Without including any pictures, please copy every entry below exactly.

########################################

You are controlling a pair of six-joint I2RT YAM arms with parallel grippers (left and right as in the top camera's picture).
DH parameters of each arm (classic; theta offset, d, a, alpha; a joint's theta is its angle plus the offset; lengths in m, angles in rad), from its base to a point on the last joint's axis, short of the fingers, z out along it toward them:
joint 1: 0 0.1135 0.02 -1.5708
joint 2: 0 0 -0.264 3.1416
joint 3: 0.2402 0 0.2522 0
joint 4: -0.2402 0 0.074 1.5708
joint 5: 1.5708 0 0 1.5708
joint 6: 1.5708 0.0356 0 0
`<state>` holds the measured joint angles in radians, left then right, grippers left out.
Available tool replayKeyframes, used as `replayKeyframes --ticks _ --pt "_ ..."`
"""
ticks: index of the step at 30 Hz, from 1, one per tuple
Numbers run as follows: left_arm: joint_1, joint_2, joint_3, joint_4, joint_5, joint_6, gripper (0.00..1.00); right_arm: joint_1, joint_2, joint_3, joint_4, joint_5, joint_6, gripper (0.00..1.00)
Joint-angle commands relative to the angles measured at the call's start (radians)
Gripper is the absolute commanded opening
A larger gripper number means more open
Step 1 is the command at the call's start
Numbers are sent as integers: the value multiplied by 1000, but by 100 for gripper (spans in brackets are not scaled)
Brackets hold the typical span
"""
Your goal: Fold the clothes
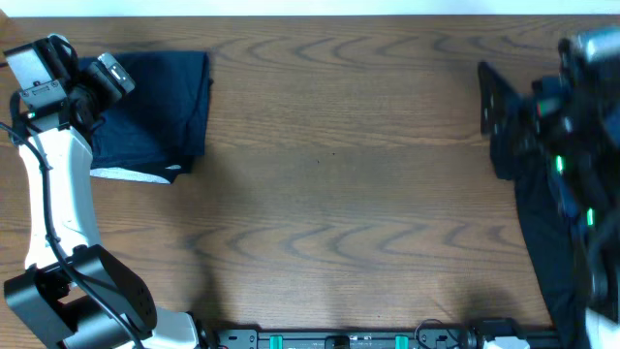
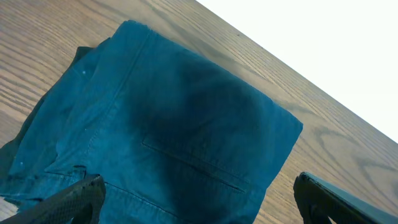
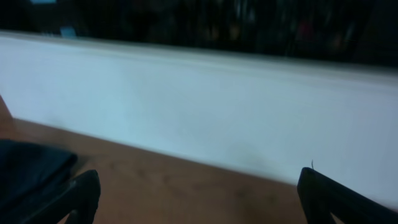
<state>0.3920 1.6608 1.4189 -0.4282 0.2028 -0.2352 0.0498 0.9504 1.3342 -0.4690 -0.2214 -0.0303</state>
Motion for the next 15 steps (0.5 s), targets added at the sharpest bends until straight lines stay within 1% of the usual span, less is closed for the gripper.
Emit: replayKeyframes --ticks 1,4,7,11,15 --pt "2 6 1 -1 -6 5 98 13 -130 -168 28 42 -72 99" --pt "2 6 1 -1 -6 5 98 13 -277 -341 82 41 -72 99" --pt "2 6 1 -1 -6 5 98 13 -414 -563 209 41 -72 99" --pt "2 6 1 -1 -6 5 98 2 -518 -811 388 30 -66 99" --pt "2 6 1 -1 -6 5 98 8 -620 -1016 526 31 -38 99"
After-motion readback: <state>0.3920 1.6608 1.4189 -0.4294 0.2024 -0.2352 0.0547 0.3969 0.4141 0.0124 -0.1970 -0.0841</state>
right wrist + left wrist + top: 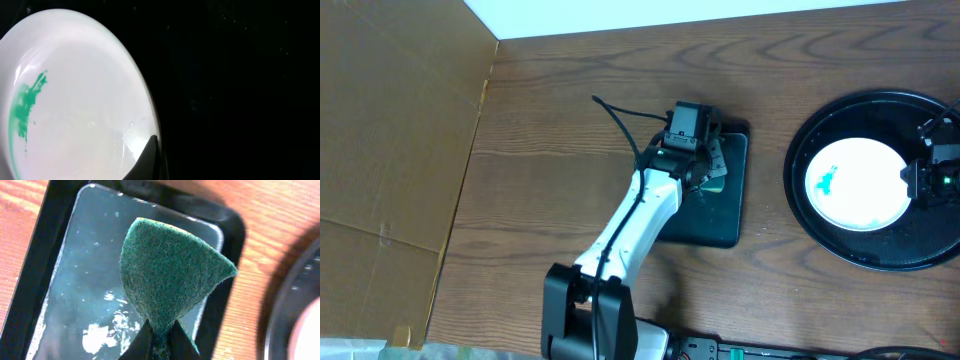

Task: Clean dirty plates on tray and stack at the side
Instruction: 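Dip and rub the sponge in the water tray with the left gripper, then carry the wet sponge to the plate held by the right gripper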

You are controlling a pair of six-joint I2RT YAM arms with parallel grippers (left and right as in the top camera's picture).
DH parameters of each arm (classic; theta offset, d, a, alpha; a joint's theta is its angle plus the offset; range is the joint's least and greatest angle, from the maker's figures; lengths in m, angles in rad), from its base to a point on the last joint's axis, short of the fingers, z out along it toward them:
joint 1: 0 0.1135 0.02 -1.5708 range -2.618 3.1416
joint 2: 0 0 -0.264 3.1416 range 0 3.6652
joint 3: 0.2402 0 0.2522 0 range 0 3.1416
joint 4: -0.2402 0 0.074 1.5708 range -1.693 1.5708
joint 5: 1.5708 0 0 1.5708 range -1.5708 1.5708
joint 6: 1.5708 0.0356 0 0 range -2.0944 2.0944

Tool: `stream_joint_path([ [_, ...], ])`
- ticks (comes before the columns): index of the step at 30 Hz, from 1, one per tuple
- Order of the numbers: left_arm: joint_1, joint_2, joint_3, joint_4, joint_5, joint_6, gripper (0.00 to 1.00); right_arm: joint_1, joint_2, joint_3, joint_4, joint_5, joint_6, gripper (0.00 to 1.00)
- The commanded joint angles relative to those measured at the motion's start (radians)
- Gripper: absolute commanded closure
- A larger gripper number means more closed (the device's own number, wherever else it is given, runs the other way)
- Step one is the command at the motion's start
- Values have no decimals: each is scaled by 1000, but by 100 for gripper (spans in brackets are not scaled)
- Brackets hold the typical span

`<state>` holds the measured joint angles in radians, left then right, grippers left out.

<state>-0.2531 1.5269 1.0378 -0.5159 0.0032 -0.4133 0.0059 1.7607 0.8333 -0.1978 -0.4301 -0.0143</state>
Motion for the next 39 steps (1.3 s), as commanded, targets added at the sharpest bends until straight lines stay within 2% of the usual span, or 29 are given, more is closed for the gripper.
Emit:
stream_joint_path([
  [1, -19, -37, 0, 2, 6, 15, 93, 14, 16, 1, 3, -5, -1, 99],
  [13, -45, -38, 0, 9, -23, 21, 94, 14, 16, 1, 3, 26, 36, 99],
  [18, -45, -14, -8, 2, -154, 20, 93, 14, 16, 1, 7, 26, 36, 99],
  [24, -45, 35, -11, 5, -154, 20, 93, 14, 16, 1, 6, 26, 36, 99],
  [34, -45, -209, 60, -5, -150, 21, 93, 14, 16, 1, 7, 26, 36, 99],
  [39, -45, -172, -7, -10, -150, 14, 93, 14, 16, 1, 8, 26, 36, 99],
])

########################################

Task answer:
You are controlling a pair of six-joint I2RT YAM arms with parallel grippers (left and right as in the top camera's picture).
DH parameters of each arm (classic; theta offset, d, a, alpha; a joint's theta is its angle plus the offset; lengths in m, angles in rad), from its base to a point on the last joint's axis, short of the fingers, z out along it toward them:
joint 1: 0 0.1135 0.02 -1.5708
joint 2: 0 0 -0.264 3.1416
joint 3: 0.2402 0 0.2522 0
joint 4: -0.2402 0 0.074 1.5708
joint 5: 1.5708 0 0 1.5708
joint 6: 1.5708 0.0356 0 0
`<state>` holds the measured joint angles in radians, left then right, grippers left out.
Available tool replayKeyframes, used as `replayKeyframes --ticks _ --pt "_ ..."`
"""
ticks: index of the step at 30 Hz, from 1, one per tuple
Numbers run as follows: left_arm: joint_1, joint_2, joint_3, joint_4, joint_5, joint_6, gripper (0.00..1.00); right_arm: joint_1, joint_2, joint_3, joint_4, joint_5, joint_6, gripper (0.00..1.00)
Joint-angle commands relative to the angles measured at the call's start (radians)
Gripper is the absolute commanded opening
A larger gripper number means more open
Step 1 is the command at the call's start
Numbers are sent as integers: the value multiplied by 1000, but by 100 for gripper (spans in brackets are not scaled)
Brackets hold the typical span
"""
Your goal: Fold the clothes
<state>0.3920 1.6608 1.4189 -0.4282 0.2028 -0.2352 0.0498 0.9504 1.3342 -0.4690 -0.2214 -0.0303</state>
Motion for the next 15 steps (0.5 s), targets added at the sharpest bends until straight lines stay within 1% of the usual span, less is closed for the gripper.
Emit: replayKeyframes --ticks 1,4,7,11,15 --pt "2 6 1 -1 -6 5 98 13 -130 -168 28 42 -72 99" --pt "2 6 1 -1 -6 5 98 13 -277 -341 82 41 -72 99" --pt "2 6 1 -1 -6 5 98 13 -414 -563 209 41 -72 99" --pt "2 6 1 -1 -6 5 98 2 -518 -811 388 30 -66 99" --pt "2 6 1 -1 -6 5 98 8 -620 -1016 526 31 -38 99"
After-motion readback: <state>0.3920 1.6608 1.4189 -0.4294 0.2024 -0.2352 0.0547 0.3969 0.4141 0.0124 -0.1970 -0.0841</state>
right wrist + left wrist + top: 

Task: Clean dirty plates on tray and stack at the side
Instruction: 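Dip and rub the sponge in the water tray with the left gripper, then carry the wet sponge to the plate held by the right gripper
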
You are controlling a pair of six-joint I2RT YAM arms with parallel grippers (left and right as in the top camera's picture).
DH parameters of each arm (classic; theta offset, d, a, alpha; a joint's theta is its angle plus the offset; range is the joint's least and greatest angle, from the maker's figures; lengths in m, angles in rad), from its base to a point on the last joint's axis, short of the fingers, z out along it toward them:
joint 1: 0 0.1135 0.02 -1.5708 range -2.618 3.1416
joint 2: 0 0 -0.264 3.1416 range 0 3.6652
joint 3: 0.2402 0 0.2522 0 range 0 3.1416
joint 4: -0.2402 0 0.074 1.5708 range -1.693 1.5708
joint 5: 1.5708 0 0 1.5708 range -1.5708 1.5708
joint 6: 1.5708 0.0356 0 0 range -2.0944 2.0944

Tool: `stream_joint_path([ [_, ...], ])`
- ticks (comes before the columns): index of the step at 30 Hz, from 1, one per tuple
- Order of the numbers: left_arm: joint_1, joint_2, joint_3, joint_4, joint_5, joint_6, gripper (0.00 to 1.00); right_arm: joint_1, joint_2, joint_3, joint_4, joint_5, joint_6, gripper (0.00 to 1.00)
- The commanded joint angles relative to those measured at the motion's start (radians)
- Gripper: absolute commanded closure
- A larger gripper number means more closed (the device's own number, wherever else it is given, runs the other way)
- Step one is the command at the motion's start
- Values have no decimals: each is scaled by 1000, but by 100 for gripper (spans in brackets are not scaled)
- Brackets hold the typical span

`<state>` holds the measured joint angles in radians, left then right, grippers left out.

<state>-0.2531 1.5269 1.0378 -0.5159 0.0032 -0.4133 0.0059 1.7607 0.8333 -0.1978 -0.4301 -0.0143</state>
Motion for the next 39 steps (1.3 s), as commanded, targets added at the sharpest bends until straight lines stay within 2% of the usual span, or 29 are given, more is closed for the gripper.
Emit:
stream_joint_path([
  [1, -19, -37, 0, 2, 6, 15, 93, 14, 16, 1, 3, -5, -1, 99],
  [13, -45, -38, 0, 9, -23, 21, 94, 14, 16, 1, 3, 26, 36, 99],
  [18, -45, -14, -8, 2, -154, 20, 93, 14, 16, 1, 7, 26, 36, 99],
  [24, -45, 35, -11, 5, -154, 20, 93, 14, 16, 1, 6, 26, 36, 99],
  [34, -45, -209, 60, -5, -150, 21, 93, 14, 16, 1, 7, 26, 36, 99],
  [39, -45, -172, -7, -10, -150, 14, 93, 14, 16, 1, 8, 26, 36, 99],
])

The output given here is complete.